■ **Action item**: Please copy, exactly as written, the span from the first line below to the line that contains "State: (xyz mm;", including both, and skip the pictures.

■ **Provided data**:
▽
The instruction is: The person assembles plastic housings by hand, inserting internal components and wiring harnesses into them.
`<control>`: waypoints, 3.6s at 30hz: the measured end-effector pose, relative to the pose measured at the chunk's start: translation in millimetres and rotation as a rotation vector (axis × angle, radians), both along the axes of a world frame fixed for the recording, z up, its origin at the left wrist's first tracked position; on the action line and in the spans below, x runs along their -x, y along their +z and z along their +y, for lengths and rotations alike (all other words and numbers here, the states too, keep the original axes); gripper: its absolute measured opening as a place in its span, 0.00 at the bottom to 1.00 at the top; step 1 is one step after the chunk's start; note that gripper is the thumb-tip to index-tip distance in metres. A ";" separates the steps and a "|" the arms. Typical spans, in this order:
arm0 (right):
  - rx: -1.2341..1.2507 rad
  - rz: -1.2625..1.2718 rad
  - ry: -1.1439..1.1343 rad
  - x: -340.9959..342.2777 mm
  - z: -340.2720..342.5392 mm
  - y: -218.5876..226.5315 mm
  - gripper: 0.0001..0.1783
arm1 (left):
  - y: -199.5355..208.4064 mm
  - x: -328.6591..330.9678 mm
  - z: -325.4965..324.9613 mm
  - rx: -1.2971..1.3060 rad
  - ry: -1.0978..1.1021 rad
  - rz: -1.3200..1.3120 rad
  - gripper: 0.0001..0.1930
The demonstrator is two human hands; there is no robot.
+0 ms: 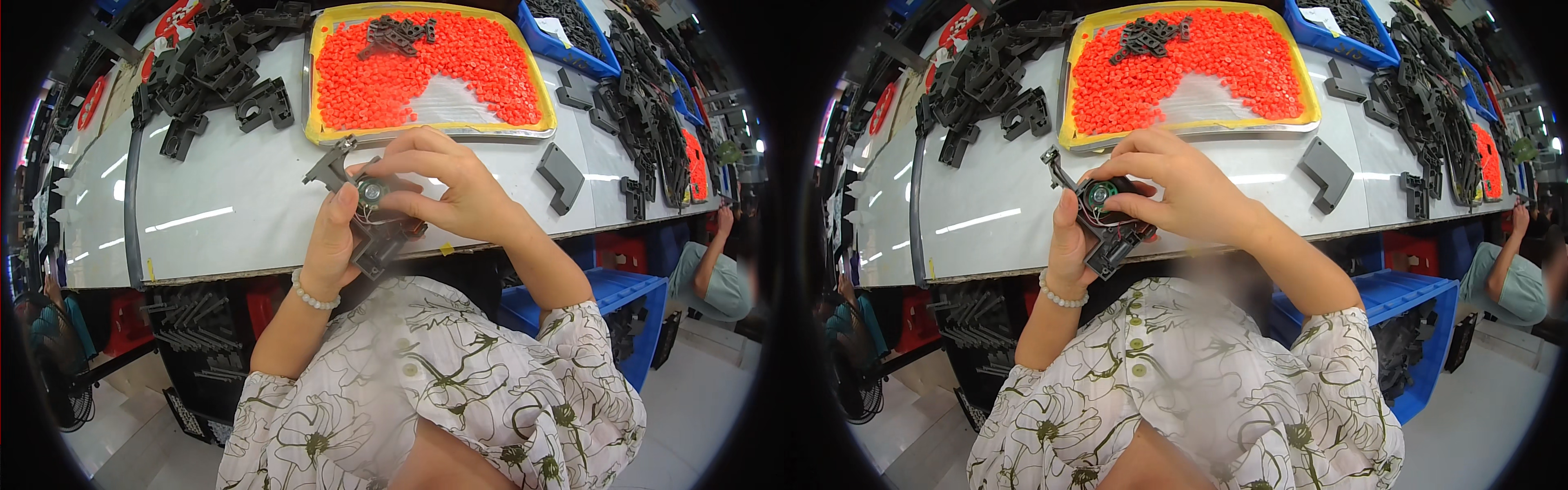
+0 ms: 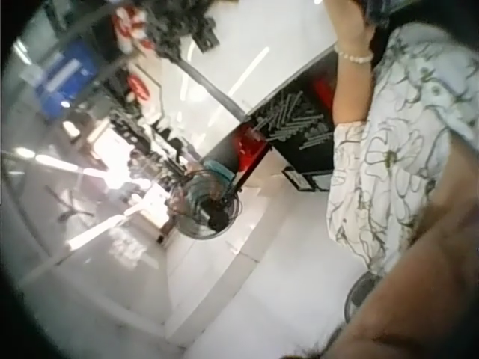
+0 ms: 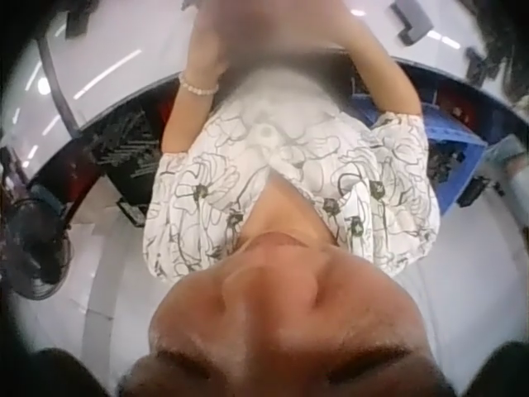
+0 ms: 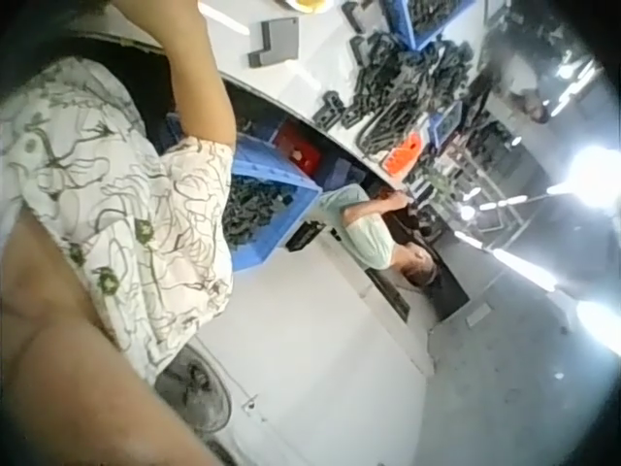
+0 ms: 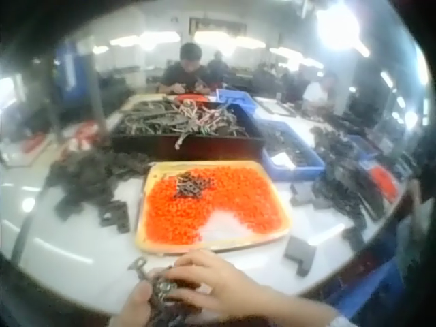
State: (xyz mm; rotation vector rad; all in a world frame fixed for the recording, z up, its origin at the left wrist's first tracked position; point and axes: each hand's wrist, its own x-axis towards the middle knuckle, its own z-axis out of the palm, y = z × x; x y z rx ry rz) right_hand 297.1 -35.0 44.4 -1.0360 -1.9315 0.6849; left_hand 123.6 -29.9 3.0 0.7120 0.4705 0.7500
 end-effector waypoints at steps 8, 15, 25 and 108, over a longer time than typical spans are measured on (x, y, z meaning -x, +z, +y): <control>0.054 -0.004 0.028 -2.0 -0.5 0.4 0.16 | 4.9 -3.6 -0.8 0.072 0.027 -0.106 0.34; -0.015 -0.087 0.099 -6.1 2.9 5.5 0.17 | 4.4 -1.8 0.5 0.108 0.002 -0.115 0.33; -0.012 -0.044 0.075 -1.9 6.2 19.4 0.08 | 4.6 -1.9 1.4 0.099 -0.033 -0.110 0.30; -0.233 -0.171 0.096 -4.6 6.0 -1.1 0.11 | 1.5 -2.1 2.5 0.167 -0.089 -0.024 0.40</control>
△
■ **Answer area**:
The instruction is: The person assembles plastic housings by hand, inserting internal components and wiring harnesses into them.
`<control>`: waypoints, 3.6s at 30hz: the measured end-effector pose, relative to the pose measured at the chunk's start: translation in millimetres and rotation as a rotation vector (axis × angle, radians), both along the axes of a world frame fixed for the recording, z up, its origin at the left wrist's first tracked position; on the action line and in the spans below, x runs along their -x, y along their +z and z along their +y, for lengths and rotations alike (all other words and numbers here, the states too, keep the original axes); gripper: its absolute measured opening as a place in its span, 0.00 at the bottom to 1.00 at the top; step 1 is one step after the chunk's start; note that gripper is the thumb-tip to index-tip distance in metres. A ";" separates the steps and a "|" the arms. Typical spans, in this order:
arm0 (right):
  - rx: -1.2341..1.2507 rad
  - rz: -1.2625..1.2718 rad
  - ry: -1.1439..1.1343 rad
  - x: -340.9959..342.2777 mm
  - z: -340.2720..342.5392 mm
  - y: -218.5876..226.5315 mm
  - gripper: 0.0001..0.1783
arm1 (left):
  - y: -199.5355..208.4064 mm
  - x: -328.6591..330.9678 mm
  - z: -325.4965..324.9613 mm
  - rx: -1.2971..1.3060 rad
  - ry: -1.0978..1.1021 rad
  - rz: -1.3200..1.3120 rad
  - gripper: 0.0001..0.1930
The demonstrator is two human hands; there is no robot.
+0 ms: 
+0 ms: 
+0 ms: 
+0 ms: 
+0 ms: 
State: (xyz mm; rotation vector rad; all in a world frame fixed for the recording, z up, its origin at the left wrist's first tracked position; point and axes: each hand's wrist, its own x-axis towards the middle knuckle, its own z-axis out of the palm, y = z × x; x y z rx ry rz) right_hand 297.1 -35.0 44.4 -1.0360 -1.9315 0.6849; left_hand 123.6 -29.9 3.0 0.7120 0.4705 0.7500

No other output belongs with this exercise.